The problem:
Set the data down once more, exactly as it is written.

Raw data:
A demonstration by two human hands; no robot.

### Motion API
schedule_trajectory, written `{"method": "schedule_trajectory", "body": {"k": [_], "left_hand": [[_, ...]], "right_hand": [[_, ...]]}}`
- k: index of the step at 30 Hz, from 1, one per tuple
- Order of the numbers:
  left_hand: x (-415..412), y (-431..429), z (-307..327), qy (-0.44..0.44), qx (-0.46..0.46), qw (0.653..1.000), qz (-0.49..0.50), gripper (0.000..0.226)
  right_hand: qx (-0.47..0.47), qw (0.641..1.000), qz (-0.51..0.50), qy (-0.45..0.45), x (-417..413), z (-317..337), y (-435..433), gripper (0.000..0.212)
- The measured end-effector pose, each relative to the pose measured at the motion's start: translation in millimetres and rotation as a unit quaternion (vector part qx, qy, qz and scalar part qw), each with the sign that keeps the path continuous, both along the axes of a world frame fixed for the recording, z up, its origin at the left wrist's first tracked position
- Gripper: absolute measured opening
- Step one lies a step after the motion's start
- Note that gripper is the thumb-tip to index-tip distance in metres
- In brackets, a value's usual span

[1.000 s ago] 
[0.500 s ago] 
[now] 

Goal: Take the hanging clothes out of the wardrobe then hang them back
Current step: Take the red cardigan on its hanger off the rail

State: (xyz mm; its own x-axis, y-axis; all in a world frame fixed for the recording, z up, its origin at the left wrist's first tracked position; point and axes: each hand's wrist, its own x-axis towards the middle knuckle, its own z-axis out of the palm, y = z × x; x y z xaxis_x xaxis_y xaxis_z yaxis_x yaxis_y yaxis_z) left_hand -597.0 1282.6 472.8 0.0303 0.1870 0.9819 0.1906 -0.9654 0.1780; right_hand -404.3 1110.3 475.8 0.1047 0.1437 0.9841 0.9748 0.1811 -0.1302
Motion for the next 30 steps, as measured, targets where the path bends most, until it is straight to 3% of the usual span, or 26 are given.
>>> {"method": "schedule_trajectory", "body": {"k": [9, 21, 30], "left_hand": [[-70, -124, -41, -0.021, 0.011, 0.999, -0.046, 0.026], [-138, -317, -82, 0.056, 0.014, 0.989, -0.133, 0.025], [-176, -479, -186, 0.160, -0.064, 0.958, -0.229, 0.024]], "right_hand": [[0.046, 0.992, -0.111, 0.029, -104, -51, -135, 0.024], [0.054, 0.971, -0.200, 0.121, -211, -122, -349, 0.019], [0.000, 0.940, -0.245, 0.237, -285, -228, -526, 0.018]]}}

Answer to the exercise:
A demonstration by two human hands; no robot.

### Motion API
schedule_trajectory, written `{"method": "schedule_trajectory", "body": {"k": [_], "left_hand": [[_, ...]], "right_hand": [[_, ...]]}}`
- k: index of the step at 30 Hz, from 1, one per tuple
- Order of the numbers:
  left_hand: x (-415..412), y (-431..429), z (-307..327), qy (-0.44..0.44), qx (-0.46..0.46), qw (0.653..1.000), qz (-0.49..0.50), gripper (0.000..0.226)
  right_hand: qx (-0.47..0.47), qw (0.641..1.000), qz (-0.51..0.50), qy (-0.45..0.45), x (-417..413), z (-317..337), y (-435..433), gripper (0.000..0.212)
- The measured end-effector pose, each relative to the pose measured at the motion's start: translation in millimetres and rotation as a unit quaternion (vector part qx, qy, qz and scalar part qw), each with the sign that keeps the path continuous, both along the axes of a world frame fixed for the recording, z up, its origin at the left wrist's first tracked position
- Gripper: absolute measured opening
- Step one lies a step after the motion's start
- Note that gripper is the thumb-tip to index-tip distance in metres
- In brackets, a value's usual span

[1.000 s ago] 
[0.500 s ago] 
[now] 

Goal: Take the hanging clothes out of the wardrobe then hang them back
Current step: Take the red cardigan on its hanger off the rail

State: (xyz mm; its own x-axis, y-axis; all in a world frame fixed for the recording, z up, its origin at the left wrist's first tracked position; point and axes: each hand's wrist, its own x-axis towards the middle knuckle, its own z-axis out of the palm, y = z × x; x y z xaxis_x xaxis_y xaxis_z yaxis_x yaxis_y yaxis_z) left_hand -597.0 1282.6 472.8 0.0303 0.1870 0.9819 0.1906 -0.9654 0.1780; right_hand -404.3 1110.3 475.8 0.1047 0.1437 0.9841 0.9748 0.1811 -0.1302
Motion for the next 30 steps, as measured, targets where the path bends most, until it is straight to 3% of the usual span, or 26 are given.
>>> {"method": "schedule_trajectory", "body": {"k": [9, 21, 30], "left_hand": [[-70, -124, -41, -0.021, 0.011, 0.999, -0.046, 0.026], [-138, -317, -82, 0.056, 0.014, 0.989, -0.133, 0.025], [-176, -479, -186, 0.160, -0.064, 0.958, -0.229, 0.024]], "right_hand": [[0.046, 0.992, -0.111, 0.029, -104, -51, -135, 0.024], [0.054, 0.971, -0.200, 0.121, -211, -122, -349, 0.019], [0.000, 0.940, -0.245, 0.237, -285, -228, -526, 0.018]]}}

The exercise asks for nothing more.